English Translation of Messerschmitt (German 2630273).
|
Primary Examiner: Johnson; Stephen M.
Attorney, Agent or Firm: Pollock, Vande Sande & Priddy
Claims
I claim:
1. An ammunition unit including an adaptive impact fuse for sensing the
hardness of a target and, on the basis of the sensed hardness triggering a
burst inside, at or outside the target, said impact means, including:
a first sensing means for sensing soft targets including a first outer cone
having a conductive inner surface and a first inner cone surrounded by
said first outer cone and having a conductive outer surface, said
conductive inner surface of said first outer cone and said conductive
outer surface of said first inner cone being adapted to come in contact
with each other upon impact of said ammunition unit against said soft
targets due to deformation or displacement of said first outer cone
towards said inner cone; and
a second impact sensing means for sensing hard targets including a second
inner cone having a conductive outer surface and said first inner cone
having also a conductive inner surface and surrounding said second inner
cone, said first inner cone being deformable or displaceable towards said
second inner cone with said conductive surfaces coming into contact with
each other upon impact against said hard targets, but not upon impact
against said soft targets, said first and second impact sensing means
being connected to at least on signal-processing circuit, wherein a first
activating signal generated by said first impact sensing means for sensing
said soft targets causes a delayed activation of means for effecting
triggering of the explosive load of the ammunition unit and a second
activating signal generated by said second sensing means for activation by
said hard targets causes an instantaneous triggering of said explosive
load.
2. An ammunition unit according to claim 1, wherein said impact fuse, on
impact against said hard targets, activates a shaped charge in a warhead
of said ammunition unit.
3. An ammunition unit according to claim 2, wherein the impact fuse
comprises a triggering device which is integrated with the explosive load
of the ammunition unit near its rear parts.

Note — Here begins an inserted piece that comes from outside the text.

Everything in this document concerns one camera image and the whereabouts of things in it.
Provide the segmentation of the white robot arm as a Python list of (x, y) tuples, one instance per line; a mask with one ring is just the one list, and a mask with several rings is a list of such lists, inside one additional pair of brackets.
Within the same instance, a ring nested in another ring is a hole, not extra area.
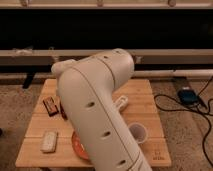
[(112, 100), (134, 72), (127, 51), (57, 62), (51, 71), (64, 112), (96, 171), (152, 171)]

4. An ammunition unit according to claim 2, wherein said signal processing
circuit comprises a fist electrical circuit for receiving the first
activating signal from said first impact sensing means including a delay
circuit which generates a signal which is delayed in relation to the first
activating signal and which can be supplied to said means effecting the
triggering of the warhead.
5. An ammunition according to claim 2, wherein the shaped charge and said
first and second impact sensing means are mounted in front parts of the
ammunition unit and wherein said means for effecting the triggering is
placed in rear parts of the explosive load.

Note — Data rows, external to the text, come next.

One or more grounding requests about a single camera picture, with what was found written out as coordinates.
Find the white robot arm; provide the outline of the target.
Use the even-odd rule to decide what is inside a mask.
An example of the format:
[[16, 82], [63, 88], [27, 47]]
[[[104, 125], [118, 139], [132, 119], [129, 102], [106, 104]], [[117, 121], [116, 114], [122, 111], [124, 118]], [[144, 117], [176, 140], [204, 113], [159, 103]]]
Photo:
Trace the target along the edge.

6. An ammunition unit according to claim 1, wherein the impact fuse
comprises a triggering device which is integrated with said explosive load
of said ammunition unit in its rear parts.
7. An ammunition unit according to claim 6, wherein said signal processing
circuit also comprises a second electrical circuit for receiving the
second activating signal from said second impact sensing means and wherein
the second electrical circuit includes a signal processing means which, by
processing the second activating signal, generates a triggering signal to
said means effecting the triggering of the warhead, when said second
impact sensing means is activated on impact against said hard targets.

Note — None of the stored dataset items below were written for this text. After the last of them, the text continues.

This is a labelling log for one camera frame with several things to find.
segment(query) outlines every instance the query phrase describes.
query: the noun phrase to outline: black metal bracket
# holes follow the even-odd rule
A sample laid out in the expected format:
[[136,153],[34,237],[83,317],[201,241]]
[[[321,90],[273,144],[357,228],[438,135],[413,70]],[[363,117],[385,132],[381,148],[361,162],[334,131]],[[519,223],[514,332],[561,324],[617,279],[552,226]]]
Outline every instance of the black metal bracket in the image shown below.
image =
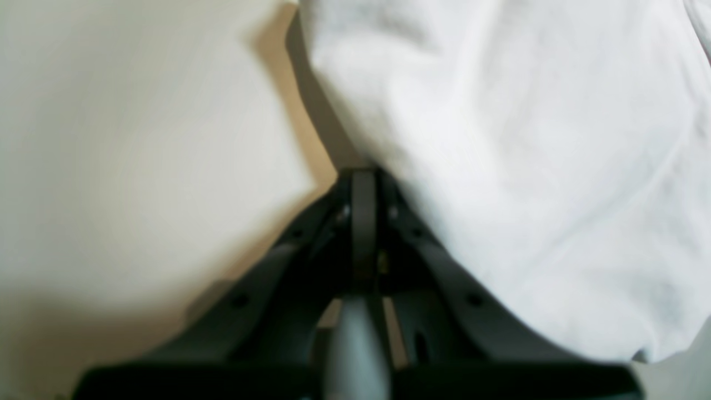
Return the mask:
[[[401,369],[391,362],[383,297],[392,298],[402,332]],[[313,357],[314,335],[334,298],[344,311],[324,365]],[[369,330],[352,328],[363,324]],[[364,346],[367,332],[368,350],[340,350],[353,340],[354,349]],[[360,372],[352,366],[359,362]],[[367,381],[363,371],[375,370],[379,380]],[[324,391],[352,399],[643,398],[628,367],[586,362],[507,311],[451,259],[389,175],[347,169],[199,321],[133,362],[89,371],[74,399],[316,400]]]

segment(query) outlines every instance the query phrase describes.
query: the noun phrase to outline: white sheet
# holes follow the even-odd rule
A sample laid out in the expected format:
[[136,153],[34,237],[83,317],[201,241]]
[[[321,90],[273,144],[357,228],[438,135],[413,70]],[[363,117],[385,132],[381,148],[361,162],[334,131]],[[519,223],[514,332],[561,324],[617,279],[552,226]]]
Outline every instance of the white sheet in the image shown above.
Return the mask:
[[356,145],[515,314],[655,362],[711,313],[711,2],[306,0]]

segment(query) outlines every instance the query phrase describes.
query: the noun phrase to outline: beige wall
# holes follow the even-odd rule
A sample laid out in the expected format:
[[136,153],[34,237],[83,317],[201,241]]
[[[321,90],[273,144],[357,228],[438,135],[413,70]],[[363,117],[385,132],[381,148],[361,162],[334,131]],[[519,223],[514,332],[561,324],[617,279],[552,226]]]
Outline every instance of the beige wall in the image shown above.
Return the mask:
[[180,329],[335,171],[264,0],[0,1],[0,399]]

8. An ammunition unit according to claim 1, wherein said signal processing
circuit comprises a first electrical circuit for receiving said first
activating signal from said first impact sensing means including a delay
means which generates a signal which is delayed with respect to said first
activating signal and which can be supplied to said means effecting the
triggering of said explosive load.
9. An ammunition unit according to claim 8, wherein said signal processing
circuit also comprises a second electrical circuit for receiving the
second activating signal from said second impact sensing means, and
wherein said second electrical circuit includes a signal processing means
which, by processing the second activating signal, using control
processors of said ammunition unit generates a triggering signal to said
means effecting the triggering of said explosive load, when the second
impact sensing means is activated on impact against said hard targets.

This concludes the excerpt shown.